§ Exercise requirements
Whenever a line in the data contains "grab", show that line.

§ Supplied information
::::::::::
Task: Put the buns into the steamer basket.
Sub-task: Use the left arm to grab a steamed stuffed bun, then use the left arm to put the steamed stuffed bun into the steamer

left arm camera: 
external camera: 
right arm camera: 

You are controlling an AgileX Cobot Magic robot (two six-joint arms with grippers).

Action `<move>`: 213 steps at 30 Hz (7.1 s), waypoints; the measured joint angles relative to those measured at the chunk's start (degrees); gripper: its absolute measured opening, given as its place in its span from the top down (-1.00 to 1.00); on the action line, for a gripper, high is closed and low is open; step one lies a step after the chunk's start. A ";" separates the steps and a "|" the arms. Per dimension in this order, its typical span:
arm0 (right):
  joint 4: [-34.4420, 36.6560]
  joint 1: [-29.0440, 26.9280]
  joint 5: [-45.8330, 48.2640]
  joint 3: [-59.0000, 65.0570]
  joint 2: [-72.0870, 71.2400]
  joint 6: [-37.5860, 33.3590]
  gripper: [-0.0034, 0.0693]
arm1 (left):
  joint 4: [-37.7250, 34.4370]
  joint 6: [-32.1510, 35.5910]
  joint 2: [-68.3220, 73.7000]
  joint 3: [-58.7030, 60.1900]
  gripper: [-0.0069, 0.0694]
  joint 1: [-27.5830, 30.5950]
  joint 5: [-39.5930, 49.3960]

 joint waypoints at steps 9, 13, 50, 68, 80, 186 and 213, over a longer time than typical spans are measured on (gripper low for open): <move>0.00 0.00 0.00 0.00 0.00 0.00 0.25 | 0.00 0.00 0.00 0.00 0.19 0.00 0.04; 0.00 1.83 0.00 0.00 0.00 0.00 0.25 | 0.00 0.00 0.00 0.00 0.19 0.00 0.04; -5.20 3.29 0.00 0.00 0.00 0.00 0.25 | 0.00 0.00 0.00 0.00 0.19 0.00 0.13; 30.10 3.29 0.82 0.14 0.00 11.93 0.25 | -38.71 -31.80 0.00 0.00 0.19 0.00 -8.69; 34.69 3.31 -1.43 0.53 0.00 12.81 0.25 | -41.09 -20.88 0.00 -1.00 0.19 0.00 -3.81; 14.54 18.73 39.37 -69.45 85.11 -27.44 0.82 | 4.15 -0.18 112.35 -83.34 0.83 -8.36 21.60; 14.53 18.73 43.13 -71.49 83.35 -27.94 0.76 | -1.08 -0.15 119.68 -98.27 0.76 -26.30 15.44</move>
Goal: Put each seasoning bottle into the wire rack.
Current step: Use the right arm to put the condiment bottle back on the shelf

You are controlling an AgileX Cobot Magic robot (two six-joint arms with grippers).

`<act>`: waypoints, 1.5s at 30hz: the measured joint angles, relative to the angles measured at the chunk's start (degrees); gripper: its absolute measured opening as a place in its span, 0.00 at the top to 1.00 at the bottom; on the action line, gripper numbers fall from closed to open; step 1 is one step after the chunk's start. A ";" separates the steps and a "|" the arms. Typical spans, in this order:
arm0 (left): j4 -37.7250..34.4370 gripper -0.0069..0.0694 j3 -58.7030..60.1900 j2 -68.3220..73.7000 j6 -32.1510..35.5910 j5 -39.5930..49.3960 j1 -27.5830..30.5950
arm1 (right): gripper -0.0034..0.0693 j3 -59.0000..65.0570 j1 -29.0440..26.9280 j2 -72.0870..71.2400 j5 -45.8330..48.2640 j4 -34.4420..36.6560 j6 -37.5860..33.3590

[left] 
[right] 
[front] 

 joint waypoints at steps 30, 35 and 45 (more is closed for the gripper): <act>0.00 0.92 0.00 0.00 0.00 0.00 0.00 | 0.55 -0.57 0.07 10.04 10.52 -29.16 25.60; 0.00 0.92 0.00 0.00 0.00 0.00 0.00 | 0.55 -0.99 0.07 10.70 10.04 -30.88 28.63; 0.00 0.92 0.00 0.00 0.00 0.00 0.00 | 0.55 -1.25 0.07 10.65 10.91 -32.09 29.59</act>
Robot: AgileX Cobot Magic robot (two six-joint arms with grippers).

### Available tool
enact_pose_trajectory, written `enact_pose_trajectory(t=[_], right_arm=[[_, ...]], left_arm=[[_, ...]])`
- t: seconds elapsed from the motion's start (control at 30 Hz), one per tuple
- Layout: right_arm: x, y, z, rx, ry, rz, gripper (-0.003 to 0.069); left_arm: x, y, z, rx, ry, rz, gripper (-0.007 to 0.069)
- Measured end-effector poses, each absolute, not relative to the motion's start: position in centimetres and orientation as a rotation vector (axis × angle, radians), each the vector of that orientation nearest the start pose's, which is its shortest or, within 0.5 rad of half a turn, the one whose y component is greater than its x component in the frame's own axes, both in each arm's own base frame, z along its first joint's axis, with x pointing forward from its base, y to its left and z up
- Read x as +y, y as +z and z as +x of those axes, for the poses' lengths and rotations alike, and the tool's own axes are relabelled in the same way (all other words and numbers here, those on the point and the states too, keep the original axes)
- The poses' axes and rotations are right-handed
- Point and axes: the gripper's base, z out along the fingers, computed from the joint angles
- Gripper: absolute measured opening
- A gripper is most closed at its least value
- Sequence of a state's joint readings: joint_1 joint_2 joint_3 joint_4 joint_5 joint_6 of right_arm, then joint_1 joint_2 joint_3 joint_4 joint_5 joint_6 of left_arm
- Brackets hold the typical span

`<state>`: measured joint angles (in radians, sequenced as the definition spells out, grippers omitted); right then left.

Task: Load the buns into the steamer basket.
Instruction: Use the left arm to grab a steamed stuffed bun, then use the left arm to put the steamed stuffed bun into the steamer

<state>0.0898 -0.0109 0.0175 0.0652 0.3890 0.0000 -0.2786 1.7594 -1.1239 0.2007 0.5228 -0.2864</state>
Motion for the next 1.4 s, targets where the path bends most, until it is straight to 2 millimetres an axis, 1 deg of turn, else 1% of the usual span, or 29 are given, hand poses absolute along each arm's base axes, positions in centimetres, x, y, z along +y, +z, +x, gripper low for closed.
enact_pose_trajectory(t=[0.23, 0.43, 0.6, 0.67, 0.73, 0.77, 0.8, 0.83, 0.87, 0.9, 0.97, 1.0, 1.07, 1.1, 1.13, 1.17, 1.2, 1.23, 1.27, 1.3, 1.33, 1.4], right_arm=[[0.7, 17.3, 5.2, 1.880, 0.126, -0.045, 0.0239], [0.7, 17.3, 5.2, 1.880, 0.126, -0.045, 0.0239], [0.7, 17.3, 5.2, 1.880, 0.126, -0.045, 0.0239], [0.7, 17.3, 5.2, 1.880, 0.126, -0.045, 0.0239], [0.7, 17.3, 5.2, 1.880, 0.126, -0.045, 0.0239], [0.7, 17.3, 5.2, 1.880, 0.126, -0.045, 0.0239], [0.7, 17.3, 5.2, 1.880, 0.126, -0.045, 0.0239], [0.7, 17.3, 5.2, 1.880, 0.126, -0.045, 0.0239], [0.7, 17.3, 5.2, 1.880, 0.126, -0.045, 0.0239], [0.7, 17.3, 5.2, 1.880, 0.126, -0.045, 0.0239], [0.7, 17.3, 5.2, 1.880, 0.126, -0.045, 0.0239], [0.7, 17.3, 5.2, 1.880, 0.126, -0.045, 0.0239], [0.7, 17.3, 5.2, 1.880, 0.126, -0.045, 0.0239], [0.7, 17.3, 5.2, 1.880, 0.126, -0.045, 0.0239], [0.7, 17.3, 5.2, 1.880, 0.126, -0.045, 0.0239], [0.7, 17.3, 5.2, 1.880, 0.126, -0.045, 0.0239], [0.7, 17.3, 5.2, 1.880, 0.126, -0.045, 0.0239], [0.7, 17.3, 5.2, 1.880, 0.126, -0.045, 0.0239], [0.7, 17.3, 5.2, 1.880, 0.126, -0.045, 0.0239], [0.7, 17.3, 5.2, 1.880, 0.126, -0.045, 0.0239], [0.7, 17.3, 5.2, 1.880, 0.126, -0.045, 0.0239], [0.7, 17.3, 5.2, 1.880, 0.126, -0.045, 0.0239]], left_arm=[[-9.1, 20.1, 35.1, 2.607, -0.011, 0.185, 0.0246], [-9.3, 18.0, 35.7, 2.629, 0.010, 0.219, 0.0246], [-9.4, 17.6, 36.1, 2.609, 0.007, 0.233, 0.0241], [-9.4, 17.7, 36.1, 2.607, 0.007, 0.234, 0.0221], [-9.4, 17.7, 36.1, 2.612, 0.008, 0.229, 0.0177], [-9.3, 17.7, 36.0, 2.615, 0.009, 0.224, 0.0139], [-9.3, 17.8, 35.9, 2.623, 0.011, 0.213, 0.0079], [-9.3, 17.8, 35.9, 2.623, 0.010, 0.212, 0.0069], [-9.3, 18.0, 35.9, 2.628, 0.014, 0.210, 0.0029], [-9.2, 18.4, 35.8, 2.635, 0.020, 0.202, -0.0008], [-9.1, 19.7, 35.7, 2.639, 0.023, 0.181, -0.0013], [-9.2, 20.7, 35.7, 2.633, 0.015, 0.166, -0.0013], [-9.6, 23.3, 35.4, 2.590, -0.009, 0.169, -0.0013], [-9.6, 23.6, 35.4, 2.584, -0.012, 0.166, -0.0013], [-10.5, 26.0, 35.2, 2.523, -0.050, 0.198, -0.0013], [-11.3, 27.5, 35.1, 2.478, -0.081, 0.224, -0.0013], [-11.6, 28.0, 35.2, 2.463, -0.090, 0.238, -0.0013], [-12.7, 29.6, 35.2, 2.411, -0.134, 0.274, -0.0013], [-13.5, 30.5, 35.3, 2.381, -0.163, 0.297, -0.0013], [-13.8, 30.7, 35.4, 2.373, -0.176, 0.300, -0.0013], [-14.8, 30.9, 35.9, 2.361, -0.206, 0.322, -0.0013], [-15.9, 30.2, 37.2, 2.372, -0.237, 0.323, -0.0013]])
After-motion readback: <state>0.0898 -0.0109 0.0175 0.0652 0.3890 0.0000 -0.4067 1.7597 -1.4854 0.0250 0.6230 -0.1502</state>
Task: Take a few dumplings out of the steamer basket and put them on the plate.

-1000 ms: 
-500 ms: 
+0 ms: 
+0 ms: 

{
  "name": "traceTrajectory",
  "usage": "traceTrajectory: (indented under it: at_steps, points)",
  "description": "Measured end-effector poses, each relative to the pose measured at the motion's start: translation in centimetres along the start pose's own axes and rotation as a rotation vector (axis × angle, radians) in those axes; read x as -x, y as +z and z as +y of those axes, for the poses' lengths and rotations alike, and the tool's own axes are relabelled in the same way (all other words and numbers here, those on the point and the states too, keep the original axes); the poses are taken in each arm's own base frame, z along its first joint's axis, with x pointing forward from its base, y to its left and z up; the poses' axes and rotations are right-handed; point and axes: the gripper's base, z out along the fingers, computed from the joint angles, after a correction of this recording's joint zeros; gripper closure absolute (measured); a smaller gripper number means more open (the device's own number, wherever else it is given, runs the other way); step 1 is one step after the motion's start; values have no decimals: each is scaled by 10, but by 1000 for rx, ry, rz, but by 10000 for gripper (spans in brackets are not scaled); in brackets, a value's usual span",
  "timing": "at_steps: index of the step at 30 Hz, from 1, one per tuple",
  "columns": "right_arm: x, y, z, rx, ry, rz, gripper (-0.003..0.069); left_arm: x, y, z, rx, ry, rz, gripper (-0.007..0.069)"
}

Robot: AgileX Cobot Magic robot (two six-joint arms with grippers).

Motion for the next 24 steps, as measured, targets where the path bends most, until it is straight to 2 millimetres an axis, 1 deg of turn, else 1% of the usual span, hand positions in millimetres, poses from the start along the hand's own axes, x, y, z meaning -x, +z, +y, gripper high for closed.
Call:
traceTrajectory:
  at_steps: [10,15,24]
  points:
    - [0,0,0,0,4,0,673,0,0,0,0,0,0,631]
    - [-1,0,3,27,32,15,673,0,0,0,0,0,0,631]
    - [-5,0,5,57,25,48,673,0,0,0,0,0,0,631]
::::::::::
§ Written response
Sub-task: Use the left arm to grab a steamed stuffed bun, then use the left arm to put the steamed stuffed bun into the steamer
Instruction: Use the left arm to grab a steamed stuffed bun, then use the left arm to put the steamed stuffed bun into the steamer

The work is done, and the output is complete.